Full Fan Speed Multi Core
It is at full fan speed where we see the most difference between the two coolers. This is where the increased surface area, extra fan, more conductive materials, and more appropriate exhaust direction start to show their benefits.
We can see an even bigger improvement in multi core benchmark scores while also dropping temperatures by another degree. Whereas the AMD stock cooler has more or less stagnated in terms of performance.
Single Core Benchmark Results
For those of you interested you can view the Single Core test results in the gallery below. I do not think these are worth analysing as they are not using all cores and I’m only interested in testing these coolers under real working/gameplay conditions.
Silent Fan Speed Preset at Idle
At the silent fan preset while idling the Arctic Freezer vastly out performs the AMD stock cooler, I would assume this is due to the greater surface area and extra fan, which means that it will have more cooling action with a similar air flow.
Standard Fan Speed Preset at Idle
At the standard fan preset the AMD stock cooler surprisingly holds it’s own when compared to the Arctic Freezer.
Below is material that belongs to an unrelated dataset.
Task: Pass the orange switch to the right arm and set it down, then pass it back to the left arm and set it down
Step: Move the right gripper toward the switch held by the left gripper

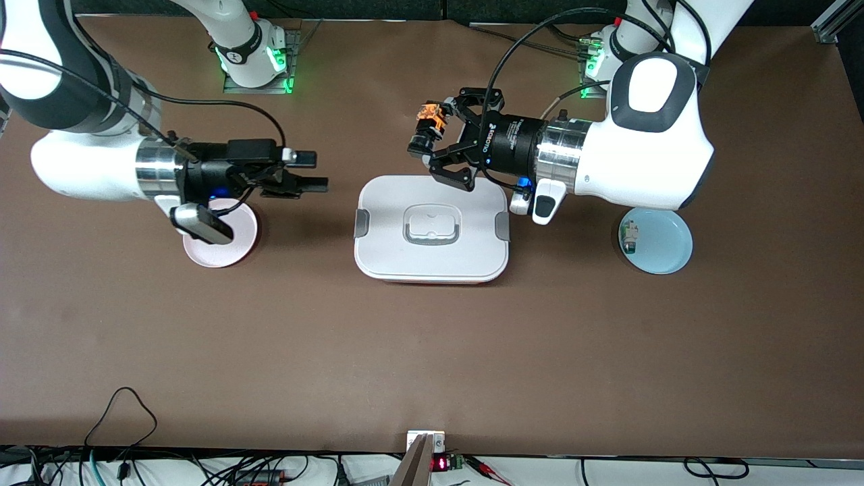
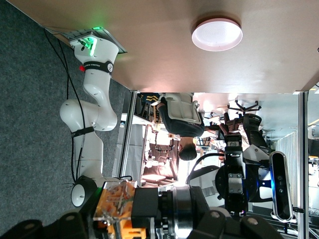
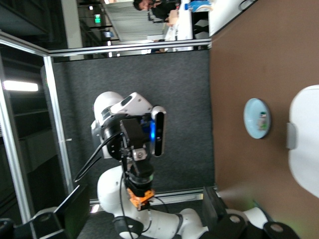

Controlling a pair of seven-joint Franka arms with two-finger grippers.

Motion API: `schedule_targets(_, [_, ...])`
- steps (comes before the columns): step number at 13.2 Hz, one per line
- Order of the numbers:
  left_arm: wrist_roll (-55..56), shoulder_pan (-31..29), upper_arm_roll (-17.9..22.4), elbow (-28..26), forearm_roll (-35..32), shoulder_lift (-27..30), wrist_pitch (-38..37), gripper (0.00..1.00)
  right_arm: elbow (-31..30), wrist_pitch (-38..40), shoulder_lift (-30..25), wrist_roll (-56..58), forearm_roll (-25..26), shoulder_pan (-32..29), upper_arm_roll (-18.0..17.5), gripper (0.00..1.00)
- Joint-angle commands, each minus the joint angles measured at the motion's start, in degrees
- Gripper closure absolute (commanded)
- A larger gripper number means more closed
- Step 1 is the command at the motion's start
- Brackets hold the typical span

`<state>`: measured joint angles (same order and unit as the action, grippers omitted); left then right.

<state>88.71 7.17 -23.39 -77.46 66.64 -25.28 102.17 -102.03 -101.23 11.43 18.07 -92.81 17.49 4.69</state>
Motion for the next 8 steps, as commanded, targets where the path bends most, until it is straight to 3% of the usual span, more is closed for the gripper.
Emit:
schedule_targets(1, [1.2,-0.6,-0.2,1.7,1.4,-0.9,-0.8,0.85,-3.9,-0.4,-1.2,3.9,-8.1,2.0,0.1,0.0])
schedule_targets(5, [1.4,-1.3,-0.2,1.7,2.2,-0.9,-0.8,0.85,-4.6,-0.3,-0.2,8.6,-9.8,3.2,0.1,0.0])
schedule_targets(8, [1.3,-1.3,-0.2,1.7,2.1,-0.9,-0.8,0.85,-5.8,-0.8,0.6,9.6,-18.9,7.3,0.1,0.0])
They are neck and neck in terms of CPU and Motherboard temperatures but the Arctic Freezer takes it in terms of the CPU Package temperatures, which is what we’re most interested in.
Full Fan Speed at Idle
Finally, when observing temperatures at idle with full fan speed the Arctic Freezer sets a frosty example for the AMD stock cooler, but the stock cooler just can’t compete. Although the motherboard temperature is higher for the Arctic cooler, this could be due to the fact that the cooler could be displacing a lot of the CPU heat to other areas of the case which could cause the general case temperature to rise but keeping the CPU temperatures low. However, this is only speculation.
The most important piece of information here is that the Arctic Freezer is keeping the CPU package a whooping 6 degrees cooler.
In conclusion, generally speaking I think the data indicates a win for the Arctic Freezer 34 eSports Duo. The results weren’t as black and white as I was expecting, with the Arctic Freezer out performing the AMD Wraith Stealth with marginal differences in some areas and fantastic differences in other areas.
I do think given the small price of the Arctic Freezer it is well worth the investment. Additionally, the case in which the system is situated focuses mainly on aesthetics rather than function – I would suspect the differences in performance and temperature to only increase when test on an open air test bench or being used within a case with better airflow.
All in all, the Arctic Freezer 34 eSports Duo is a good buy in my experience.